К.А. Жизнь перевернулась с ног на голову, как и у большинства украинцев. Я живу в совершенно ином мире. Я и со «Светской жизнью» 17 лет работала в режиме нон-стоп, а сейчас кроме телевизионной почти непрерывно занимаюсь поисковой деятельностью. Параллельно изучаю миллион вещей, как, например, IT, потому что мне нужно вникнуть в специальные алгоритмы поиска. Сижу в бесконечных Telegram-группах, постоянно переписываюсь, читаю, слежу за информацией.
ЕLLE.UA Как человек достаточно чувствительный и неравнодушный, где вы черпаете силы, чтобы помогать другим?
К.А. Параллельно с рабочими делами я еще и мама двоих маленьких детей. Это тоже занимает много времени, поэтому стараюсь держать баланс. Дети очень чувствительны к изменениям вокруг, поэтому эти семь месяцев они нуждались во внимании как никогда. Даниил из 6-месячного комочка превратился в годовалого ребенка, начал сидеть и ползать, что-то говорить, у него появились первые зубы. С Иваном тоже нужно что-то читать, учить. Поэтому секрет моей энергии — это переключение режимов. Да, планов рабочих много: и сбор средств, и расширение команды, и запуск новых проектов — но есть дни, когда я откладываю телефон и занимаюсь только детьми, гуляю с ними и смотрю мультики. Волонтерство — это тоже профессия, а быть долгосрочным волонтером — целое искусство. В каждой работе есть финансовая мотивация, а волонтерство подразумевает безвозмездную самоотдачу, поэтому здесь важно уберечь себя от быстрого выгорания. Мы с волонтерами постоянно говорим о том, что нужно распределять и экономить свои силы. Поскольку мы стремимся работать долго, поэтому лучше выделить всего час в день, но, скажем, в течение года. Вы ведь понимаете, что, даже если завтра закончится война, поиск пропавших будет продолжаться. Поэтому важно держать баланс между волонтерством и своей жизнью. Я часто прошу своих девушек не загоняться и переключаться, иначе можно сойти с ума.
ЕLLE.UA В процессе поиска пропавших вы используете разные ресурсы и площадки, в том числе и соцсети. Сегодня звезды и инфлюенсеры разделились на два лагеря: кто-то с 24 февраля активно постит информацию о сборах или рассказывает ключевые события на фронте, а кто-то отмалчивается: мол, Instagram сносит аккаунты, к тому же мы все видим и читаем одни и те же новости, перепосты не имеют особого смысла. Как вы считаете: стоит ли людям с многотысячной аудиторией использовать свои страницы для освещения именно военного контента?
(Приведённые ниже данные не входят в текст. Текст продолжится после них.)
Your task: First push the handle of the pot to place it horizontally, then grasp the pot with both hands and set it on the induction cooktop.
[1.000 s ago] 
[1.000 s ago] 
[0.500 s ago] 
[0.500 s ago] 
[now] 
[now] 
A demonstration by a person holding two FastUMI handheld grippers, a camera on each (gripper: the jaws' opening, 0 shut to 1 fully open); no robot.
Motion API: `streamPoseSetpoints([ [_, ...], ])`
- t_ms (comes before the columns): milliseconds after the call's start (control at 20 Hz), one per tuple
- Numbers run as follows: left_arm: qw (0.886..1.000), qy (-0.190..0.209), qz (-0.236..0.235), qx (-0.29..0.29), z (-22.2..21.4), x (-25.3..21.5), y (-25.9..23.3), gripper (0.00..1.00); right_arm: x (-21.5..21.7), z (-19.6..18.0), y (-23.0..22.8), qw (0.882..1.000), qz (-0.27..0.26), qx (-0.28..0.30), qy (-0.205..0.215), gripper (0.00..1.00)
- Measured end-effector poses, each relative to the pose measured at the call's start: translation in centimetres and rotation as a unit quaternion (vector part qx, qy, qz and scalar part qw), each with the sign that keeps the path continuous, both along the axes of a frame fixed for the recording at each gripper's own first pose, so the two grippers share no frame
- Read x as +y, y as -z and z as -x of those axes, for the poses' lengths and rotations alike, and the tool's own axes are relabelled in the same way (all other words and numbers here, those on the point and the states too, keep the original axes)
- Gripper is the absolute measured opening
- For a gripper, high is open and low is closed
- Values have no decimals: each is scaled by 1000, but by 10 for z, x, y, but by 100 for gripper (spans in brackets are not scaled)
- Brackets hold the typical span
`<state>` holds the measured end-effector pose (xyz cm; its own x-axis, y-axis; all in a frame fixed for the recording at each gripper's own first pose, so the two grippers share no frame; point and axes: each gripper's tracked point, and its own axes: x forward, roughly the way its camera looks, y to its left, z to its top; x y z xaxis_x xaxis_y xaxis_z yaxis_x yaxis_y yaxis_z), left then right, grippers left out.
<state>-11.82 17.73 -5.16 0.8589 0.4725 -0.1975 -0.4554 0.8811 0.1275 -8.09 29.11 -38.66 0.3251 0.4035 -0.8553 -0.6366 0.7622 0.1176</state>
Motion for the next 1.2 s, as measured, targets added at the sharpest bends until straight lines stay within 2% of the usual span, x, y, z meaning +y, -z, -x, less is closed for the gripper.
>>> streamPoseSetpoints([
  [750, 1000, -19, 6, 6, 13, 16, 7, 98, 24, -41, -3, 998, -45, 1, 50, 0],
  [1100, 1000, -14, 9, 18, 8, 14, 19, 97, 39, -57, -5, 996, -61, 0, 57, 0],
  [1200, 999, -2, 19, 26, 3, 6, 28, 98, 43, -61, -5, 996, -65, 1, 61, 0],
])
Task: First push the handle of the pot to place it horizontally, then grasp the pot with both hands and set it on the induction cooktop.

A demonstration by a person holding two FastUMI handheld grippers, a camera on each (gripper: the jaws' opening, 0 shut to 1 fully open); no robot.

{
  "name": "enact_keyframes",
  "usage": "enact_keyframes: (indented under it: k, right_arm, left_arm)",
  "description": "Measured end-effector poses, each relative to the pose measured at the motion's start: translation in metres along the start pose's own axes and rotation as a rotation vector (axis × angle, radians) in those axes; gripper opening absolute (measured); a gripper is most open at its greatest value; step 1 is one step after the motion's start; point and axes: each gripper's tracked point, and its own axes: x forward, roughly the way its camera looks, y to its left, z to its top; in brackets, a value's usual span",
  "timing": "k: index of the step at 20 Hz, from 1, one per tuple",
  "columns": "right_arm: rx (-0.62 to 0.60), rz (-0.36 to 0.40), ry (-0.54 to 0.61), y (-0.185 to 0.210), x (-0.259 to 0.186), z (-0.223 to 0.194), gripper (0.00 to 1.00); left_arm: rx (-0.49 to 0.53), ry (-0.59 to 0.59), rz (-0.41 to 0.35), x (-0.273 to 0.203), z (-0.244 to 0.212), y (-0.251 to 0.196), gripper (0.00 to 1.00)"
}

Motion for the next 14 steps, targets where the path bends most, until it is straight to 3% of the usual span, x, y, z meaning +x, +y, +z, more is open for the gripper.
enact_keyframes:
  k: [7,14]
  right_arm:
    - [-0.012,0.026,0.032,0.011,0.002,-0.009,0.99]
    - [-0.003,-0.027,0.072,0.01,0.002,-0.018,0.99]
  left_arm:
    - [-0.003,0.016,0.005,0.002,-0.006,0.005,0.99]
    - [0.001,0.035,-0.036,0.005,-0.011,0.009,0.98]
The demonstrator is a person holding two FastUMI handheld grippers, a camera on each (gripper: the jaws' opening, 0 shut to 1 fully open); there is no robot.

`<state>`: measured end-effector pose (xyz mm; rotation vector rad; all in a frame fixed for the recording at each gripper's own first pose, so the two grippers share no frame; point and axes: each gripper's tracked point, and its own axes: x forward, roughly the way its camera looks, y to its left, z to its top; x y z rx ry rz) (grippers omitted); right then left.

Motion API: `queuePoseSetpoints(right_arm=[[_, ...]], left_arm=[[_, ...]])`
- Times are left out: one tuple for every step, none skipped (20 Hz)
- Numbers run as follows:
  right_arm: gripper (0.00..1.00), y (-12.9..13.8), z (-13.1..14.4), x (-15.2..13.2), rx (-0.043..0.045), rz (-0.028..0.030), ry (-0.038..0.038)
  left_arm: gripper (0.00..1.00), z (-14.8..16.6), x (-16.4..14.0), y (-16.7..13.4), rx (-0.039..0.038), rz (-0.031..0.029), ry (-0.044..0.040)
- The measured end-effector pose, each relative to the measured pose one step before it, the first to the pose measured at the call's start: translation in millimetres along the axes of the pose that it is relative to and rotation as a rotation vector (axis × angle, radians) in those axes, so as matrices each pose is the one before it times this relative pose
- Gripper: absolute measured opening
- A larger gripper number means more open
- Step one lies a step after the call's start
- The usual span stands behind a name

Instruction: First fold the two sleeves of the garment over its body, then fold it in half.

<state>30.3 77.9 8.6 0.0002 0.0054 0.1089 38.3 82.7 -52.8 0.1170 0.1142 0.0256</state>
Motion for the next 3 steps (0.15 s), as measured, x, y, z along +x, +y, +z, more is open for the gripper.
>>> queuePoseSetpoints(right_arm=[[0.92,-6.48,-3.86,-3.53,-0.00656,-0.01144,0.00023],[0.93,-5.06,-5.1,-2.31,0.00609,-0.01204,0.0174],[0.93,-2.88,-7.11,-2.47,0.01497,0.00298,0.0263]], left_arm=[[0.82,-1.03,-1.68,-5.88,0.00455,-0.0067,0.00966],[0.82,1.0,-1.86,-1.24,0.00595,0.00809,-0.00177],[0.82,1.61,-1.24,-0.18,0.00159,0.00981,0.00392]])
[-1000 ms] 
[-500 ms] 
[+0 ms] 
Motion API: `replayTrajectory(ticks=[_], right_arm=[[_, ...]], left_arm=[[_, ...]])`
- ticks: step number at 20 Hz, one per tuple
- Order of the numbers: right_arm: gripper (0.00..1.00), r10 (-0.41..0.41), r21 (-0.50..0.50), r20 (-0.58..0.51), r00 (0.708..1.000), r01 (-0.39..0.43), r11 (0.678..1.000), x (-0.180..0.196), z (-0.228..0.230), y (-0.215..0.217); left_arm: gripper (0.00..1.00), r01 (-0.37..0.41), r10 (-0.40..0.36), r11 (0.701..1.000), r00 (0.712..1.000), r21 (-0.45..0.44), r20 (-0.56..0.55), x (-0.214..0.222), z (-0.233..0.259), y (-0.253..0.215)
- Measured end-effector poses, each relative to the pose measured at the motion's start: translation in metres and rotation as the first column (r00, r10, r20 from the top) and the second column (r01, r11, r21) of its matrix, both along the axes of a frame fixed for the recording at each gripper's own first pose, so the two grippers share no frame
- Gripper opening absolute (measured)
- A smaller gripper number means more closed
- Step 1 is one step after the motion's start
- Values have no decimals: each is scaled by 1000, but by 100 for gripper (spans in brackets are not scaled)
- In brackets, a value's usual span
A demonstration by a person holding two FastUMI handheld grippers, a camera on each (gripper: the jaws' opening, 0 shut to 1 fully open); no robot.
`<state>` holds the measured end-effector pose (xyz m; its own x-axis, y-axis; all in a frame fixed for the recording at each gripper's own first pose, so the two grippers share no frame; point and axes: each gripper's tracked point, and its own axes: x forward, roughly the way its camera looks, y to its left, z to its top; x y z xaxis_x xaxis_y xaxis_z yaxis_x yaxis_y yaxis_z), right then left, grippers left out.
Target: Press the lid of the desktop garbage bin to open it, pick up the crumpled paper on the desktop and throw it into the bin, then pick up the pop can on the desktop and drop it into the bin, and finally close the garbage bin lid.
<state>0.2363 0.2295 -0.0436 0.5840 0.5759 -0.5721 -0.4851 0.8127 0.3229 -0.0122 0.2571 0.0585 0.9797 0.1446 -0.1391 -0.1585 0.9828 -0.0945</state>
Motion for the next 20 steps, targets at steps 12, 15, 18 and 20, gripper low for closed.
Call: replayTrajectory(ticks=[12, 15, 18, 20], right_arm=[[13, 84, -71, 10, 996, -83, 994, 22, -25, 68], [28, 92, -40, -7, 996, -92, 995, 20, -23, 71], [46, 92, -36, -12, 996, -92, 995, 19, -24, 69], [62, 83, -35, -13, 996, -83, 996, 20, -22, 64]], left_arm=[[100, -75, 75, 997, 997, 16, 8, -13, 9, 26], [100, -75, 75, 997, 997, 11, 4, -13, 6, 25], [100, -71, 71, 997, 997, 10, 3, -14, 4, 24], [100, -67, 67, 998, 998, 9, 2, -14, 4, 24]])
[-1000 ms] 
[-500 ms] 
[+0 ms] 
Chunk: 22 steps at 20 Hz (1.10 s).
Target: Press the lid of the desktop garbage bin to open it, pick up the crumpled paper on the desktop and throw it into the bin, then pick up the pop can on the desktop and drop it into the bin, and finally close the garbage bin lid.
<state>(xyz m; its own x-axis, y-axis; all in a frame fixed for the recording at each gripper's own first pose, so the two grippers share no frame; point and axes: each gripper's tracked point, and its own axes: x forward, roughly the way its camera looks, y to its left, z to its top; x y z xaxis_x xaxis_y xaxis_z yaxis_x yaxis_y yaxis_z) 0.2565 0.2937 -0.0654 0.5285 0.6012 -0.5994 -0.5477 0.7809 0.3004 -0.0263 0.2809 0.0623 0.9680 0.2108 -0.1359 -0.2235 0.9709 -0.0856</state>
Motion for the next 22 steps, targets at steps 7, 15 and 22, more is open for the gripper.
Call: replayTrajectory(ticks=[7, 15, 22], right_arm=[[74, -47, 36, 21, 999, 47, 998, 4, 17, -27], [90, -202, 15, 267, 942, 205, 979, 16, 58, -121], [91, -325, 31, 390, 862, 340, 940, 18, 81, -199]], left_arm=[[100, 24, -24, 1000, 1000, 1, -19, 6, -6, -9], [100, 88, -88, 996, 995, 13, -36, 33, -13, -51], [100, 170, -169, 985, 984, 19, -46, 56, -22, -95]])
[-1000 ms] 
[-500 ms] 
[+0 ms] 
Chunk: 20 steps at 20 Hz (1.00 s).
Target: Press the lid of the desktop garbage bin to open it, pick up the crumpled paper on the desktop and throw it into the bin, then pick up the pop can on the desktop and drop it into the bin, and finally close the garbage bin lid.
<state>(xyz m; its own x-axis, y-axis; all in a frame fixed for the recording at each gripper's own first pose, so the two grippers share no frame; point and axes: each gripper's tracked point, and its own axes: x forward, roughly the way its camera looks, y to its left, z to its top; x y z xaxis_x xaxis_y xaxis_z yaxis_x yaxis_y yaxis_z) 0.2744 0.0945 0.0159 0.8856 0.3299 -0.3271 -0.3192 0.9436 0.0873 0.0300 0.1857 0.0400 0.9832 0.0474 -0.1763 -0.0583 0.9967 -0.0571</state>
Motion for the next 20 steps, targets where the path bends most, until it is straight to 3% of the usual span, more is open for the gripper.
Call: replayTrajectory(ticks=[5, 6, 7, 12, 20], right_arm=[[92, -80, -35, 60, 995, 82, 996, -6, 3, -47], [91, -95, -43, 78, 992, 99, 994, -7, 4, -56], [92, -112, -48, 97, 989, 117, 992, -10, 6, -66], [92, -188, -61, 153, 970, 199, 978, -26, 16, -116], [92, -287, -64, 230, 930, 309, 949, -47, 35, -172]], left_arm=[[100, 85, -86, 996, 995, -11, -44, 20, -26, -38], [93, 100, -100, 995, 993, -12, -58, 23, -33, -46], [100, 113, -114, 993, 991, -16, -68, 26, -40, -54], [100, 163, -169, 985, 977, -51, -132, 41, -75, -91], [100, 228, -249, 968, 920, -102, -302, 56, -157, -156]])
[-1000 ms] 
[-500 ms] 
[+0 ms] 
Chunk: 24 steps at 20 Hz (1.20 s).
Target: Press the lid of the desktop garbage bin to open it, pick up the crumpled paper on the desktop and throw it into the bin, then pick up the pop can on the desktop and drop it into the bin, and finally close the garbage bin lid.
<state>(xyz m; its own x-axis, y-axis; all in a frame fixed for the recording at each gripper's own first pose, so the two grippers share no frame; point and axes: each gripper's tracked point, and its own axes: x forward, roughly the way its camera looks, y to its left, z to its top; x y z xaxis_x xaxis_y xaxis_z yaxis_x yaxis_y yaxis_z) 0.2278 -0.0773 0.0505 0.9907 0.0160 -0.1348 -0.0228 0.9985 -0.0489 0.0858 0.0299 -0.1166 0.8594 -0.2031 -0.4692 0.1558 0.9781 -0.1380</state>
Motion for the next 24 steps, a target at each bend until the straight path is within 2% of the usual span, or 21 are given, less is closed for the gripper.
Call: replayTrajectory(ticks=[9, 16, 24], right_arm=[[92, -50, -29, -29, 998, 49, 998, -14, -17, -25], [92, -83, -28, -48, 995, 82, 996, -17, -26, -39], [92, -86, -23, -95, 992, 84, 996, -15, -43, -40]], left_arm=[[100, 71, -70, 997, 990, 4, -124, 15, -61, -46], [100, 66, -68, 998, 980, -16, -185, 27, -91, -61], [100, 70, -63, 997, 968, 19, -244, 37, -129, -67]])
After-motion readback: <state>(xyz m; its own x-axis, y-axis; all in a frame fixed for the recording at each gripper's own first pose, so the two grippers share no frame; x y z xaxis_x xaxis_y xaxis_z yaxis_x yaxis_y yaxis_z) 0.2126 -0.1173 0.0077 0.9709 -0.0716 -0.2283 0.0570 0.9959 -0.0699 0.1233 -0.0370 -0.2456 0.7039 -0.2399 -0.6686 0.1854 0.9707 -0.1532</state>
К.А. Они должны это делать! Соцсети — это уникальная вещь, человек, который на тебя подписан, верит тебе, идет за тобой, твоей жизнью, прислушивается к тебе. А значит, он может услышать от тебя какую-нибудь важную информацию. В первые дни я много постила, и люди до сих пор меня благодарят, говорят, что именно с помощью моих публикаций нашли лекарство, роддом или смесь. Если у инфлюенсера аудитория преимущественно украинская, то, возможно, и не стоит бесконечно репостить новости. Но если аудитория есть в РФ и за рубежом, нужно подумать, как подать контент так, чтобы его не забанили. Я тоже на своей странице в последнее время не пощу фотографии войны, мне тоже были предупреждения, но ведь можно разместить свое фото и послать понятный для всех месседж. Сносят обычно за фотографии, а не за слова. Мы, украинцы, всегда находим выход из любых ситуаций, неужели не сможем креативно обойти алгоритмы Instagram? Главное — не молчать.
Делать вид, что войны не существует, — это преступление.
Я не понимаю нерефлексирующих блогеров и звезд. Не понимаю, как публичный человек может стоять в стороне и не призывать свою аудиторию к каким-либо действиям. Когда в Кременчуге ударили по ТЦ или в Виннице по Дому офицеров, люди сразу начали делать репосты, в какие больницы повезли пострадавших, где нужна кровь, где расположены центры психологической помощи, где собирают вещи. И эти публикации с помощью блогеров с большой аудиторией могли бы быстрее дойти до подписчиков. А если блогер молчал, боясь, что эти перепосты будут токсичны для его блога, то он просто отрезал людей от важной и, возможно, критически необходимой для них в тот момент информации.